### SOURCE MATERIAL
=== Section Start ===
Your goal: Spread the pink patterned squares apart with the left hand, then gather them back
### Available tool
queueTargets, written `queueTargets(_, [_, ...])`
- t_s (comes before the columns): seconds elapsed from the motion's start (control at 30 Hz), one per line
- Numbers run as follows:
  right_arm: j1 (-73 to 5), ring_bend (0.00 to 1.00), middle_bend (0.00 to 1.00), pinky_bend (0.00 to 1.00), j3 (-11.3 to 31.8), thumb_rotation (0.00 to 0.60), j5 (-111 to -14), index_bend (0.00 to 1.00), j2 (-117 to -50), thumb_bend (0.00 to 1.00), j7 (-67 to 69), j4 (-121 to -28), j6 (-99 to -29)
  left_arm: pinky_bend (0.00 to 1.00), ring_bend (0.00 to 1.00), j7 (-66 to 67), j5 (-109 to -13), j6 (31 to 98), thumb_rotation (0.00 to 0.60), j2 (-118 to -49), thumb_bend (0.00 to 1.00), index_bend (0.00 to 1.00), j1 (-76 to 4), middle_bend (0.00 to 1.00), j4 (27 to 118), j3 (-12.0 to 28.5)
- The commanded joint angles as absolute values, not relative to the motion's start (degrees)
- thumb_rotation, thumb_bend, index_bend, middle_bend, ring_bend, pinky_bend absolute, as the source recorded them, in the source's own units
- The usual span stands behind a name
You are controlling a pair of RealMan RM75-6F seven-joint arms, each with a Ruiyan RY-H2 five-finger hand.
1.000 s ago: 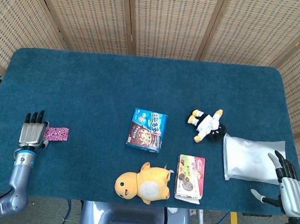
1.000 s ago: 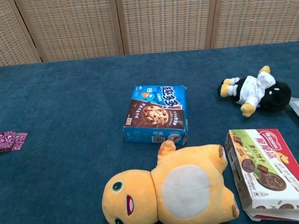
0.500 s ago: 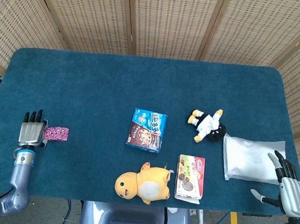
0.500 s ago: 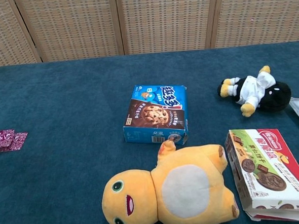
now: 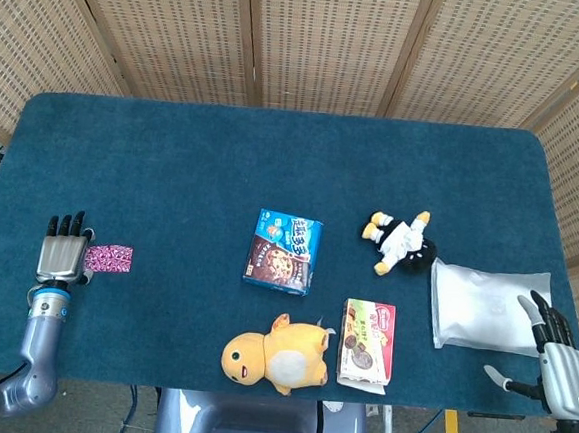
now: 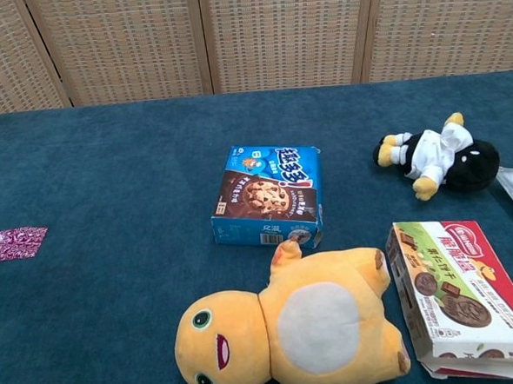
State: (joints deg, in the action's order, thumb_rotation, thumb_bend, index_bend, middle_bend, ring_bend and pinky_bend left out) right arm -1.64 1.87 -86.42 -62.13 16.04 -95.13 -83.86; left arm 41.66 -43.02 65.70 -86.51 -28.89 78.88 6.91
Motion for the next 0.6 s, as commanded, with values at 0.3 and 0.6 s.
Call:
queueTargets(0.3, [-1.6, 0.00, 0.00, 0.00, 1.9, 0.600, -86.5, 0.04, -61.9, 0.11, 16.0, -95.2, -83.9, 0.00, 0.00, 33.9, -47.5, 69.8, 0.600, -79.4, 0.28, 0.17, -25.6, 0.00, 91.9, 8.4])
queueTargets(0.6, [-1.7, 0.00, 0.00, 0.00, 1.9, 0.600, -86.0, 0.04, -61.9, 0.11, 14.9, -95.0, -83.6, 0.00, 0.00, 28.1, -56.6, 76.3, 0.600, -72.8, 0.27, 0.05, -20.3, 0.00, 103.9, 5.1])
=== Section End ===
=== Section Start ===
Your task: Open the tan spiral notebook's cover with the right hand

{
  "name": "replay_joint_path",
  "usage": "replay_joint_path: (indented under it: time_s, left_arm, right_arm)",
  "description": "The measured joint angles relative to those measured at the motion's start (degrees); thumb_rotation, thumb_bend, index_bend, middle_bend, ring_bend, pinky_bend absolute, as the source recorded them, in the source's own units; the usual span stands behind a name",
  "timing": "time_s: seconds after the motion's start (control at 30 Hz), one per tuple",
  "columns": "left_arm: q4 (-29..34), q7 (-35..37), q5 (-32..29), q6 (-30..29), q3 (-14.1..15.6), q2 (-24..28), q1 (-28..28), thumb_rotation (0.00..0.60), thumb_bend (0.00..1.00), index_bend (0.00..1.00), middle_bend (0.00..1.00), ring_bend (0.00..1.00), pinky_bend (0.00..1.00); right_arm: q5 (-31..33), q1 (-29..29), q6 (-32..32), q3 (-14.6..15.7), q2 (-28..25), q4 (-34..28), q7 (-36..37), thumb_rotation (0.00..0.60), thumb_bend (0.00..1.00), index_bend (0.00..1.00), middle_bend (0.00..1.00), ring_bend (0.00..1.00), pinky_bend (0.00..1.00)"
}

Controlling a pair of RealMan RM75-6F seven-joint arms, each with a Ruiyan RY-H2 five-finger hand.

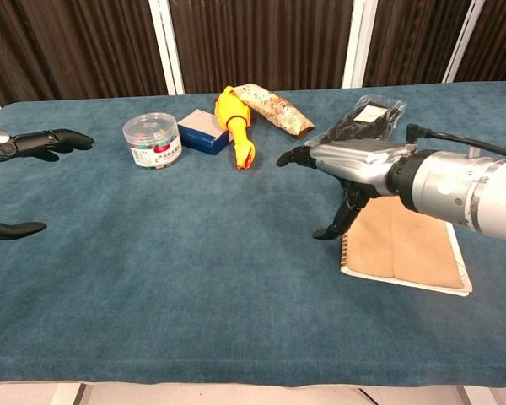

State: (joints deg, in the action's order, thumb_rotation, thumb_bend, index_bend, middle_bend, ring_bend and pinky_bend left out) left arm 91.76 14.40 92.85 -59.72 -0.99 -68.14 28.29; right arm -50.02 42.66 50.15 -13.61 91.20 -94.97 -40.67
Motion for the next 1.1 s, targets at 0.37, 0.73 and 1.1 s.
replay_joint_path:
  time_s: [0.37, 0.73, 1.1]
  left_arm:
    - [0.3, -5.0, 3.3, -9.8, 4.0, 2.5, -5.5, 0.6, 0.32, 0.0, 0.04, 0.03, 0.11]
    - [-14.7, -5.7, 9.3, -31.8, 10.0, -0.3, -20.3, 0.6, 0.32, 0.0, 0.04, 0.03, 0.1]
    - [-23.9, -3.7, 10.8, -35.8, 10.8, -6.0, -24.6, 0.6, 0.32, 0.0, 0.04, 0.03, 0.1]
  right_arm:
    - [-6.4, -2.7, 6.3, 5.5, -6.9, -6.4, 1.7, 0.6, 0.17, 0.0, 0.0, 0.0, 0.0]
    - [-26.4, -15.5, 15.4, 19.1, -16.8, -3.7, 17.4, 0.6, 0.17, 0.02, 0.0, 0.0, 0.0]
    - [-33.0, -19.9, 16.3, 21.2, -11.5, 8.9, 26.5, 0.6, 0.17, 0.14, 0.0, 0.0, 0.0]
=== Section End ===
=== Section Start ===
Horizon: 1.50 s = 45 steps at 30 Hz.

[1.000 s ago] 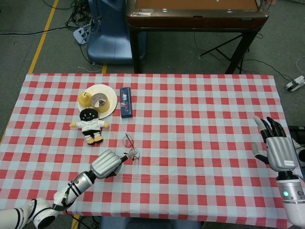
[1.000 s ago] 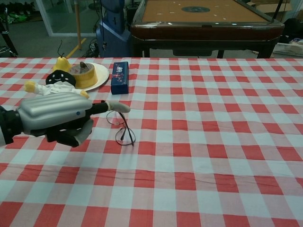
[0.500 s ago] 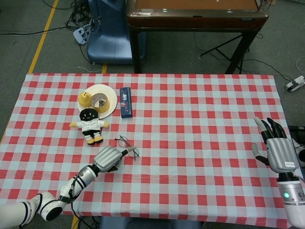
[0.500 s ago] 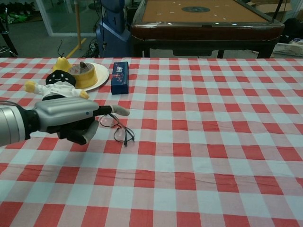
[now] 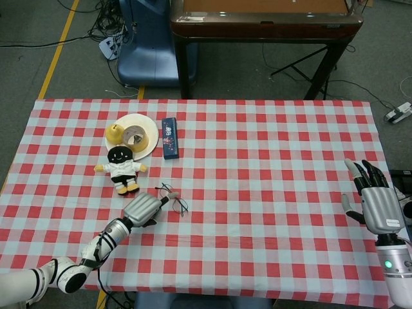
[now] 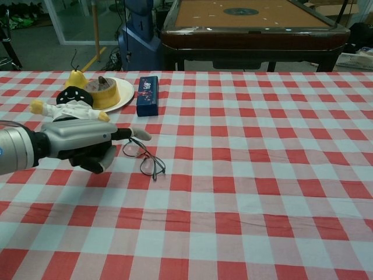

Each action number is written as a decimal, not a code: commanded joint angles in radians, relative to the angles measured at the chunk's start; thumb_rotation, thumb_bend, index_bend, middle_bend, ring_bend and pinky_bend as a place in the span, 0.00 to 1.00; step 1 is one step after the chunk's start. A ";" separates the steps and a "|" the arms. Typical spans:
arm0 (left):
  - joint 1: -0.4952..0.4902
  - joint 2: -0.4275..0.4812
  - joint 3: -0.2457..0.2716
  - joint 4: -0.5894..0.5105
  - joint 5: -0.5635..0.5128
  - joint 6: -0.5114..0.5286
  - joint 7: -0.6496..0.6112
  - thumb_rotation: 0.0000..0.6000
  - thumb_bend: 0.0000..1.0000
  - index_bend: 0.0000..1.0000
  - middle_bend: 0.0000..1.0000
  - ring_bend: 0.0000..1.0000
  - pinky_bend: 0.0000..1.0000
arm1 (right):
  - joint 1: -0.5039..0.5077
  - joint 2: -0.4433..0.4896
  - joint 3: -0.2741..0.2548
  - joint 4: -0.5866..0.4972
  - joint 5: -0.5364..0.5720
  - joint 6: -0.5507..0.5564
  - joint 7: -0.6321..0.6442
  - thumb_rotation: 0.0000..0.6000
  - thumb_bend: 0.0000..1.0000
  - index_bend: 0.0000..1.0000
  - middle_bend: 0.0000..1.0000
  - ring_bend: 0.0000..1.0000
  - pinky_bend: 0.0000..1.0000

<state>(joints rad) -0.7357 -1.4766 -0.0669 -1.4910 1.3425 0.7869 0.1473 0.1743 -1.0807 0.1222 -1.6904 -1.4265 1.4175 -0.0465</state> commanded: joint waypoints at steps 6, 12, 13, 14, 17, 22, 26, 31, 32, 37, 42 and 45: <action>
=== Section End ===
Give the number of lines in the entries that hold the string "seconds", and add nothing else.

### WORKED SOLUTION
2